Problem 1.)
I chose to use a diamonds dataset from Kaggle, and create my NN in tensorflow. 

[Link: https://www.kaggle.com/shivam2503/diamonds ]

This dataset contains a variety of information for a series of diamonds, as well as their price, which is what I aim to guess. I did need to clean the data a bit, mostly because some of the values were strings instead of numbers (which is helpful since I didn't lose any data). Additionally, since I wanted to do a binary classification task, I decided to compare whether the price of the diamond was over or under $4,000 (approximately the average).

The main tools I used were Gradient Tape in Tensorflow to record and calculate the gradients at every step in my algorithm, and the Adams Optimizer. I experimented with a wide variety of other tools, but these two are ultimately what got my project working.

Gradient Tape essentially works by remembering the state of a few variables (in our case, the weights and biases), and then calculating the derivative every time they were changed. This was an absolute necessity in making back propogation efficient, and streamlined my code. Unfortunately, this did mean I was unable to use my own custom loss algorithm, as the input to my algorithm would need to be casted (which is non-differentiable) to another variable type.

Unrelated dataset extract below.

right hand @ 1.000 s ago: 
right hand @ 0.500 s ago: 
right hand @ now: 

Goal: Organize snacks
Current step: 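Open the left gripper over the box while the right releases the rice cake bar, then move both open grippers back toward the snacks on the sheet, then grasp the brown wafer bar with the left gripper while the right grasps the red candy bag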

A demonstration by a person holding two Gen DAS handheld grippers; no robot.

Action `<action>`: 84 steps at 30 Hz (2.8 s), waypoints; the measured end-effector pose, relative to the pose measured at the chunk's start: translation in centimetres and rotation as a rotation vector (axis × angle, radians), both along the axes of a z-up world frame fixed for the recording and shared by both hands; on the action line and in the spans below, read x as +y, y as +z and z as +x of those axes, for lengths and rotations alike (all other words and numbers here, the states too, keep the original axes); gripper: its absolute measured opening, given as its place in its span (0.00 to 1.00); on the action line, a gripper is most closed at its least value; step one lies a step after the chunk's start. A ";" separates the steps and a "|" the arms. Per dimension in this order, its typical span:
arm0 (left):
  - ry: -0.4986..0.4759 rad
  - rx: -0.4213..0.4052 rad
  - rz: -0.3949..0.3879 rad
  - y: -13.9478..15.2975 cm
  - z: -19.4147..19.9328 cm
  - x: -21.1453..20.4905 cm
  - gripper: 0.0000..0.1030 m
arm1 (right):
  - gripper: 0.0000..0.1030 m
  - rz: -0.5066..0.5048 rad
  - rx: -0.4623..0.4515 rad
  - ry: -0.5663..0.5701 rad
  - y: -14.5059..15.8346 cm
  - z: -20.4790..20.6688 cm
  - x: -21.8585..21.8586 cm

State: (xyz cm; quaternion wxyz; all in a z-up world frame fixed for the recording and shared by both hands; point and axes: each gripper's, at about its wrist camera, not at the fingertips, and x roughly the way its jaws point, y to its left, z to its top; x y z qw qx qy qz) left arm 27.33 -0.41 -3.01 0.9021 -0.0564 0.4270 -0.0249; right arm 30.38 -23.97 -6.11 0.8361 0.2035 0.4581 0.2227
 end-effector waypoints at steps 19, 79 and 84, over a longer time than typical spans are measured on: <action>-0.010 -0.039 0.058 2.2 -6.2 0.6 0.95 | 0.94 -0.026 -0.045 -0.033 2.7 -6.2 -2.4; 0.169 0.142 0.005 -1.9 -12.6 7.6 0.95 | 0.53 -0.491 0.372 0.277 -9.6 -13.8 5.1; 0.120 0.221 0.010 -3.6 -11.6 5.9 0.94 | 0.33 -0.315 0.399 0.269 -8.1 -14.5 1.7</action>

[Tape: https://www.tensorflow.org/api_docs/python/tf/GradientTape ]

I opted to use the Adams Optimizer, mainly because I wanted to challenge myself. It also helped make my NN more efficient and accurate, which definitely sped up the process of hyperparameter tuning.

[Adams: https://www.tensorflow.org/api_docs/python/tf/compat/v1/train/AdamOptimizer?hl=ko ]

I should mention that a portion of my code used concepts from the website below. However, due to the fact that my dataset was vastly different, I needed to personalize a lot of the code, such as the layer sizes, activation functions, and dev set comparisons. This article is still, however, very informative and was a great tool while debugging.

[Link: https://adventuresinmachinelearning.com/python-tensorflow-tutorial/ ]

In [38]:
# Import TensorFlow, Pandas, and Numpy
import tensorflow as tf
import pandas as pd
import numpy as np
import math

#read in data and print first few values
data = pd.read_csv('diamonds.csv')

def priceGEQ (price):
  if price > 4000:
    return 1
  else:
    return 0
  

#https://www.geeksforgeeks.org/replacing-strings-with-numbers-in-python-for-data-analysis/
cutNums = {"Fair": 1, "Good": 2, "Very Good": 3, "Premium": 4, "Ideal": 5}
data['cutNums'] = [cutNums[item] for item in data['cut']]
colorNums = {"J": 1, "I": 2, "H": 3, "G": 4, "F": 5, "E": 6, "D": 7}
data['colorNums'] = [colorNums[item] for item in data['color']]
clarityNums = {"I3": 1, "I2": 2, "I1": 3, "SI2": 4, "SI1": 5, "VS2": 6, "VS1": 7, "VVS2": 8, "VVS1": 9, "IF": 10, "FL": 11}
data['clarityNums'] = [clarityNums[item] for item in data['clarity']]
data['priceBools'] = [priceGEQ(item) for item in data['price']]
data = data.drop('Unnamed: 0',axis=1)
data = data.drop('cut',axis=1)
data = data.drop('color',axis=1)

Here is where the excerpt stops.